_Requirement_. In the material below, find every line containing "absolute" and copy that line.

_Data excerpt_.
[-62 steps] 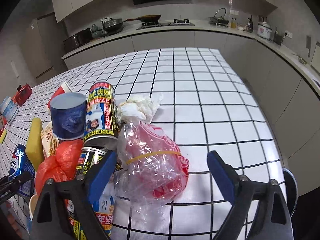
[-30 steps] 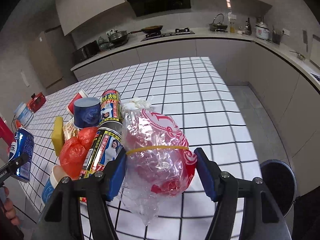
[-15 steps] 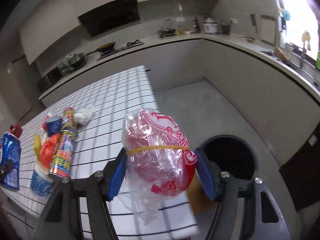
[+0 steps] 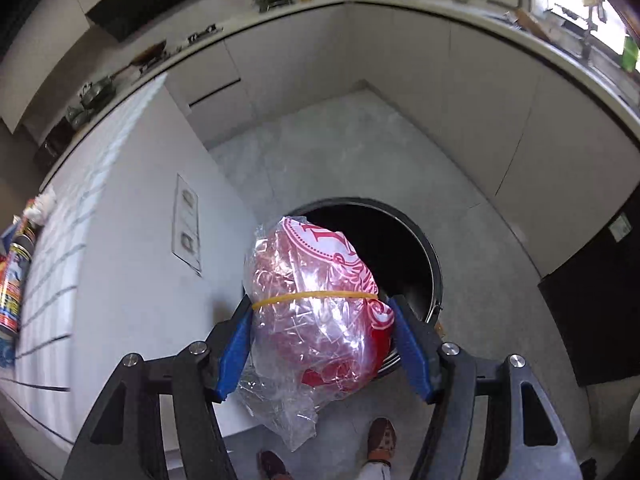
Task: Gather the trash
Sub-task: 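Carry the plastic bag and Pepsi can over the black bucket, then open the right gripper to drop the bag while the left gripper drops the can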
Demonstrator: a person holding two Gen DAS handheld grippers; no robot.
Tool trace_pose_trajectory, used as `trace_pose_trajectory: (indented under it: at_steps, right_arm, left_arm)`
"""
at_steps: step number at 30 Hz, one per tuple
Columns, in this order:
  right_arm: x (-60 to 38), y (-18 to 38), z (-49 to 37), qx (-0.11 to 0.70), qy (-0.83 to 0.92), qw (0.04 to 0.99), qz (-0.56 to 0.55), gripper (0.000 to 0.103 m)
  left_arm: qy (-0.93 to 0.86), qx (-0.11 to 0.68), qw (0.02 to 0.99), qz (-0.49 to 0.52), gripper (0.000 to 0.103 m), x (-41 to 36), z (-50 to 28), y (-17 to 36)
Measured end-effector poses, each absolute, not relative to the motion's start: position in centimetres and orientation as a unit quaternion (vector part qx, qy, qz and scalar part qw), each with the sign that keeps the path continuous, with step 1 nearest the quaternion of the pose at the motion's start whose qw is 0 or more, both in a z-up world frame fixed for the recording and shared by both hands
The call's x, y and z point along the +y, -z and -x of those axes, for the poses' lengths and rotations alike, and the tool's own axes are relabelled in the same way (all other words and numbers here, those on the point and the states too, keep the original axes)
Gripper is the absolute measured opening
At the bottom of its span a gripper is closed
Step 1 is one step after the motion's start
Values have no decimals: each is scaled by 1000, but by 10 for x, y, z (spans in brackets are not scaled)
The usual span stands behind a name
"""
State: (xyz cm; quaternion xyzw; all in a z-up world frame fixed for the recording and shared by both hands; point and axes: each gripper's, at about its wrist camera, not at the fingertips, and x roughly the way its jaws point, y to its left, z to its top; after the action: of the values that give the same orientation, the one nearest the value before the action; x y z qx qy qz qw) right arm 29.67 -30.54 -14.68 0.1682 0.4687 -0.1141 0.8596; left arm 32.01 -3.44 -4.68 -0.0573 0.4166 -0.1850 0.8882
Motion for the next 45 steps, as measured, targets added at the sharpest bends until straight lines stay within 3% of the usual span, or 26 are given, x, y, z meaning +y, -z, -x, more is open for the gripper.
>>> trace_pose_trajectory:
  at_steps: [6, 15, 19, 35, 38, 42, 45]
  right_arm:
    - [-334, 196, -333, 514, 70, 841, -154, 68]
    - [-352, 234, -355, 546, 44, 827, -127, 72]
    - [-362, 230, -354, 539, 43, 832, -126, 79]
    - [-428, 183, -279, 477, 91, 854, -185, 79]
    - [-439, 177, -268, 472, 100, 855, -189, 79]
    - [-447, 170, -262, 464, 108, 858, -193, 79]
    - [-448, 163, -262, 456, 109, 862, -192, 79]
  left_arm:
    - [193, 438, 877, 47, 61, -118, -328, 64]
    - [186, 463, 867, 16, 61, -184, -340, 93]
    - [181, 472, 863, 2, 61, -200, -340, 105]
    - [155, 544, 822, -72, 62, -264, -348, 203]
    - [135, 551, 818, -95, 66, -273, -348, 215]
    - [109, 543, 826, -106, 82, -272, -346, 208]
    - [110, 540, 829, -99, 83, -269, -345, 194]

_Written solution_.
Measured end-effector poses, each absolute, not relative to the motion's start: position in centimetres and orientation as a unit quaternion (vector part qx, qy, qz and scalar part qw), each with the sign that keeps the path continuous, with step 1 nearest the quaternion of the pose at the motion's start whose qw is 0 or more, both in a z-up world frame fixed for the recording and shared by both hands
Gripper is the absolute measured opening

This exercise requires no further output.